Sure, there may be some lasting changes that arise from Covid-19, but it's
probably not going to be as drastic as is being implied.

Every time something new arises, the media is quick to declare "This is it!
This is how things are now and always will be forever!" while ignoring the
fact that a change _just_ happened which would seem to imply that another
change will probably happen again at some time in the future.

------
1vuio0pswjnm7
Seems like it would be pretty easy to game this sort of conclusion-making
based on Google search terms.

For example, let's say I control a popular app which installed on people's
devices -- thousands of developers/corporations/other entities are in this
position. I insert some new code in the app (perhaps via an automatic update)
that sends a Google query for some search term from a pool of similar terms I
have chosen. I can easily mimic the HTTP headers sent by a common web browser,
thereby making my request indistinguishable from one that is intentionally
submitted by a user, chosen from a list of common browser headers.

By having large swathes of users all appearing to search for the same or
similar terms I can make it appear to, say, the Economist, that the public at-
large is interested in a given topic.
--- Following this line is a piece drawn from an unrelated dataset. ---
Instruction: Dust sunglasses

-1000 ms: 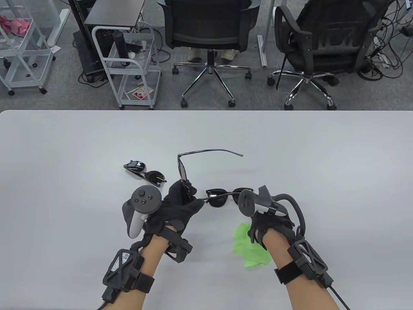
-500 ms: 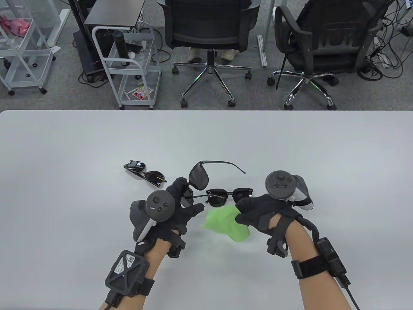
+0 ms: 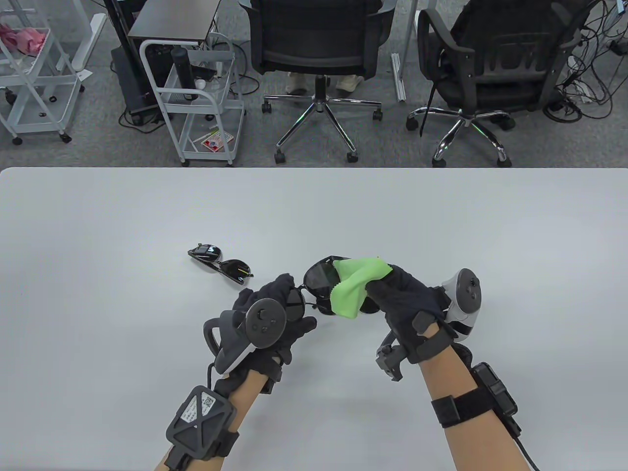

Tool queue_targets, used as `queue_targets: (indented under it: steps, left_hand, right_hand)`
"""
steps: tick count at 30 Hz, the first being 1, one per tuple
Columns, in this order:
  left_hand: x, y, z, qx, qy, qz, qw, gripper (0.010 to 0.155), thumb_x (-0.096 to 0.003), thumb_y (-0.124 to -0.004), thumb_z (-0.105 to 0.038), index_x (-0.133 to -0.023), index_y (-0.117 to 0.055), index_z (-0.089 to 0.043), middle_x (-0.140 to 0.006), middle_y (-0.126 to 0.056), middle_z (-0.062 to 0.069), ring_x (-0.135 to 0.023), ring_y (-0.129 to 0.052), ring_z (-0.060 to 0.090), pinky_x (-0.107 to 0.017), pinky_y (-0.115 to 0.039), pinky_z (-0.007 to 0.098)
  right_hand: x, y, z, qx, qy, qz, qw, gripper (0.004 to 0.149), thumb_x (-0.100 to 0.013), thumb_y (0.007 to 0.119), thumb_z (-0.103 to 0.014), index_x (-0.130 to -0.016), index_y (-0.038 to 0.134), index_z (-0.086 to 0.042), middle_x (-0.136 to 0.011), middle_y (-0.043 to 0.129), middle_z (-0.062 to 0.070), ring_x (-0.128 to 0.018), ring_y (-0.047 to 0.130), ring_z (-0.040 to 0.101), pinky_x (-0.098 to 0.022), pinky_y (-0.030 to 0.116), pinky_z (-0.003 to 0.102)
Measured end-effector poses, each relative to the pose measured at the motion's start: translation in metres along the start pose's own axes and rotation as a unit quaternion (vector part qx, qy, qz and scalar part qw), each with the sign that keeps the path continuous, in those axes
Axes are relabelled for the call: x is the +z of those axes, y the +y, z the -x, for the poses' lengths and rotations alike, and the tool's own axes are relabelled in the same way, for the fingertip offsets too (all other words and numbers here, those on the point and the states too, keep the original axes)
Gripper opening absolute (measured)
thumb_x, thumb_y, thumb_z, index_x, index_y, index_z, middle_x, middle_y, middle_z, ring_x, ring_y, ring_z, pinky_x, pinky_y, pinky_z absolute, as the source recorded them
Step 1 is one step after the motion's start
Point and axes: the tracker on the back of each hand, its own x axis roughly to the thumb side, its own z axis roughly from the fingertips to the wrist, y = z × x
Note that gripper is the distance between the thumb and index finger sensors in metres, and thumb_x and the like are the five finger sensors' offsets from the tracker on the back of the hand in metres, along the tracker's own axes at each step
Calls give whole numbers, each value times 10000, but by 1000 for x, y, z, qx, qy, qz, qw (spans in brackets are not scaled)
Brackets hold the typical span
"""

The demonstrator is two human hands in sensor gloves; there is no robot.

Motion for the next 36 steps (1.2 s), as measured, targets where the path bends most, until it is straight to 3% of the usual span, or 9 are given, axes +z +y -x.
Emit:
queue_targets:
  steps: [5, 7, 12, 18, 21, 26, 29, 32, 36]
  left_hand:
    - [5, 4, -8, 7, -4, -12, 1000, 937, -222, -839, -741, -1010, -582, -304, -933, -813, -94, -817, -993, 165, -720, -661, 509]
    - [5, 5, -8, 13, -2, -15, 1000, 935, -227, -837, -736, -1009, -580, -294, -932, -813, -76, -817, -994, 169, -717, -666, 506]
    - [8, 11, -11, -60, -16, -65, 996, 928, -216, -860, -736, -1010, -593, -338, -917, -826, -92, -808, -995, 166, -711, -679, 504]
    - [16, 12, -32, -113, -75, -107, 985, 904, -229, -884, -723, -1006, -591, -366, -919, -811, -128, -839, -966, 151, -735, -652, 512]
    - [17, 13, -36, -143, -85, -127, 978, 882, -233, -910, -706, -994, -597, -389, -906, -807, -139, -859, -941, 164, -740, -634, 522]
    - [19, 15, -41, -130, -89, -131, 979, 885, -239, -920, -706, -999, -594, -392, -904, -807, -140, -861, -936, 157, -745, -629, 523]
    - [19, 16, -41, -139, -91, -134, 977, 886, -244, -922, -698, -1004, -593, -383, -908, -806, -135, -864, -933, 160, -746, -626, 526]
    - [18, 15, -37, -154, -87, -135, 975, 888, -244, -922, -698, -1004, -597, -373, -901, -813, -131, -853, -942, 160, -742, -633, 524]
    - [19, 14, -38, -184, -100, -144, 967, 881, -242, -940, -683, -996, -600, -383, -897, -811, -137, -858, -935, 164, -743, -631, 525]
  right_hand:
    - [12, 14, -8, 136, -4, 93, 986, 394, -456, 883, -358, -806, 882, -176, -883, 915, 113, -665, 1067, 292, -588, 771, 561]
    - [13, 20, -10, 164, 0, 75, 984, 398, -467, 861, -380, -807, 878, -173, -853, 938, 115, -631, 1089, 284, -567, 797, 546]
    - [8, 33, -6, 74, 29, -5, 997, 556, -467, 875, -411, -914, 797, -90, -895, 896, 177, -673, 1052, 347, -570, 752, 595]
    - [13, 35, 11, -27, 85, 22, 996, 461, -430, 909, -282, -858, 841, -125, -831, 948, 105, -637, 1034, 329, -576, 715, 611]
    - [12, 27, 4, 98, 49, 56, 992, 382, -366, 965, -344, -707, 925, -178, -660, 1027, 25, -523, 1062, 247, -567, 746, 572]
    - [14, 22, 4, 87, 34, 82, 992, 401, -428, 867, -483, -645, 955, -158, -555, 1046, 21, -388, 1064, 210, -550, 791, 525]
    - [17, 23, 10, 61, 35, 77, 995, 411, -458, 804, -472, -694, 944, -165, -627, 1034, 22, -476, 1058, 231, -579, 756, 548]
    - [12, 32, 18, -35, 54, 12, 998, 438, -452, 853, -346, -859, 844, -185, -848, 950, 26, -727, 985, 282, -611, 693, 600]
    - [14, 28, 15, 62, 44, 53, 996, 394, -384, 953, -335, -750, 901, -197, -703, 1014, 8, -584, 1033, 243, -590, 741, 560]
From there, the Economist will make
assumptions about the population at-large and then make conclusions about what
this means. Then they will publish these "findings" as a story. Many readers
will be swayed by the Economist's conclusions. At that point I will have
effectively influenced what those readers now believe. All it took were some
phoney searches.

Later, I could remove the code in the next auto-update.

By the time something like this was discovered by a user MITM'ing the app
traffic and reverse engineering the app, chances are I would have already
accomplished my objective: to influence people -- perhaps investors -- to
believe a story like the one reported here by the Economist. (Note: I am not
suggesting the Economist's conclusions are wrong in this case.)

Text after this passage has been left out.